__Task description__: Write out again, exactly as they stand, the line that includes "Two cameras, same" and all remaining lines of the entries.

[Entries taken from a collection]
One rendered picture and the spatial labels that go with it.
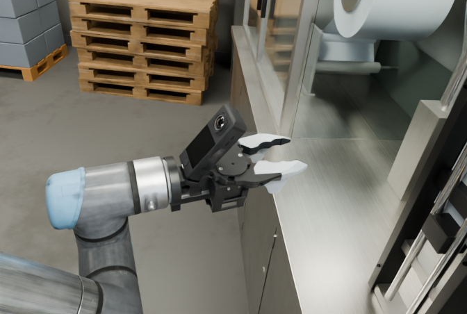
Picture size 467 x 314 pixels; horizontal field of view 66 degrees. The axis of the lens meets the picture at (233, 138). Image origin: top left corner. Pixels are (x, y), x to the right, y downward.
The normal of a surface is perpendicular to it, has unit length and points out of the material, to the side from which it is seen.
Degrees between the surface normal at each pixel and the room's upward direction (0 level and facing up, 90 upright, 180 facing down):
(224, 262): 0
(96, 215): 90
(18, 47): 90
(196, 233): 0
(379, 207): 0
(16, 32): 90
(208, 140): 58
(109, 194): 53
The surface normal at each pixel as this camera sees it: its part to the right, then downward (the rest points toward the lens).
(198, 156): -0.71, -0.27
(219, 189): 0.34, 0.66
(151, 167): 0.16, -0.66
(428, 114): -0.99, -0.02
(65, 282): 0.71, -0.70
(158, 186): 0.33, 0.01
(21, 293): 0.81, -0.25
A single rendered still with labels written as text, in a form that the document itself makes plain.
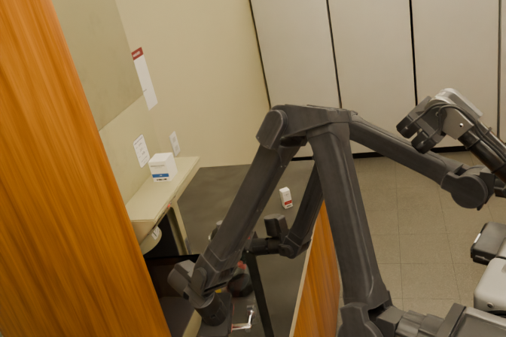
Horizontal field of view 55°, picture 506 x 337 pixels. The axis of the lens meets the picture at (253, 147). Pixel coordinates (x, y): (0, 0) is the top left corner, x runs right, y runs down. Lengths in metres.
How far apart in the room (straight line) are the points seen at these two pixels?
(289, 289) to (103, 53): 0.98
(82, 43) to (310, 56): 3.11
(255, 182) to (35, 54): 0.47
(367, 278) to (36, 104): 0.69
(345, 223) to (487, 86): 3.52
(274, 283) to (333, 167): 0.99
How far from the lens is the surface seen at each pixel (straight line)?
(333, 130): 0.80
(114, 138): 1.22
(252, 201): 0.92
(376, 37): 4.06
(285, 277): 1.76
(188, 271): 1.10
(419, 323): 0.80
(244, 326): 1.24
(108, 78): 1.23
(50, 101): 1.00
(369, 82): 4.16
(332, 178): 0.81
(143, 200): 1.23
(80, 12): 1.19
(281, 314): 1.63
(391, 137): 1.26
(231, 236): 0.97
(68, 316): 1.35
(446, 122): 0.86
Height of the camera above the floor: 2.06
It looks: 24 degrees down
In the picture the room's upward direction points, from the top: 12 degrees counter-clockwise
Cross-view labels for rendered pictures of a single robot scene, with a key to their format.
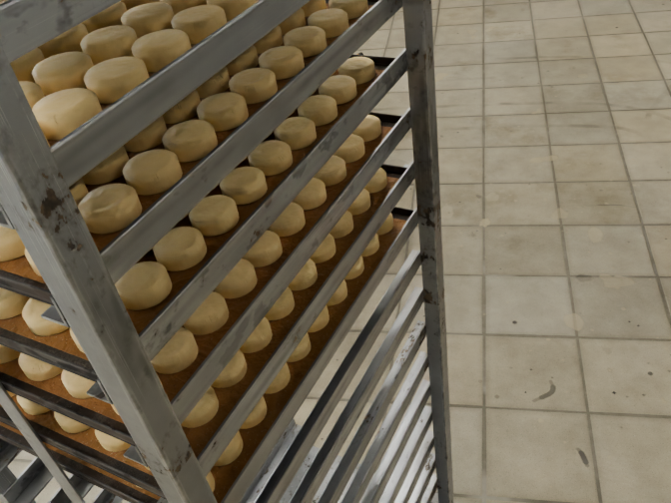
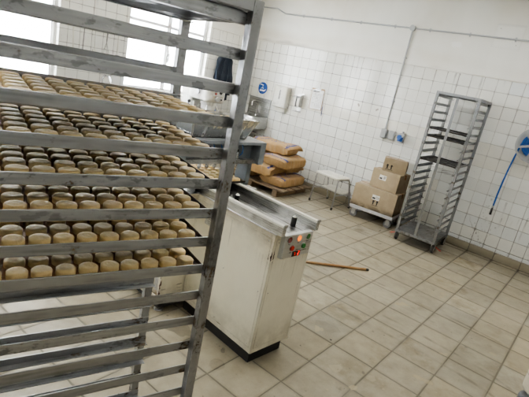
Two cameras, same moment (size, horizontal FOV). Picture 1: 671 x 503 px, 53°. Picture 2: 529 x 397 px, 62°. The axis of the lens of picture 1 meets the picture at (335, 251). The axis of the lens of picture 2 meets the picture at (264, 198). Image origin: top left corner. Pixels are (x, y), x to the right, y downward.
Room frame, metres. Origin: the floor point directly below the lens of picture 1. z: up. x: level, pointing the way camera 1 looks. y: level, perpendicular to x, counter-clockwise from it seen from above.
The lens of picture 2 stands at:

__Task solution__:
Two cameras, same moment (size, horizontal FOV). Picture 1: 671 x 503 px, 53°. Picture 2: 529 x 397 px, 62°. The axis of the lens of picture 1 meets the picture at (335, 251). The axis of the lens of picture 2 meets the picture at (264, 198). Image origin: top left corner. Pixels are (x, y), x to the right, y downward.
Room frame, metres. Origin: the floor point directly below the lens of picture 1. z: up. x: level, pointing the way camera 1 looks. y: level, perpendicular to x, counter-clockwise from it seen from above.
The lens of picture 2 stands at:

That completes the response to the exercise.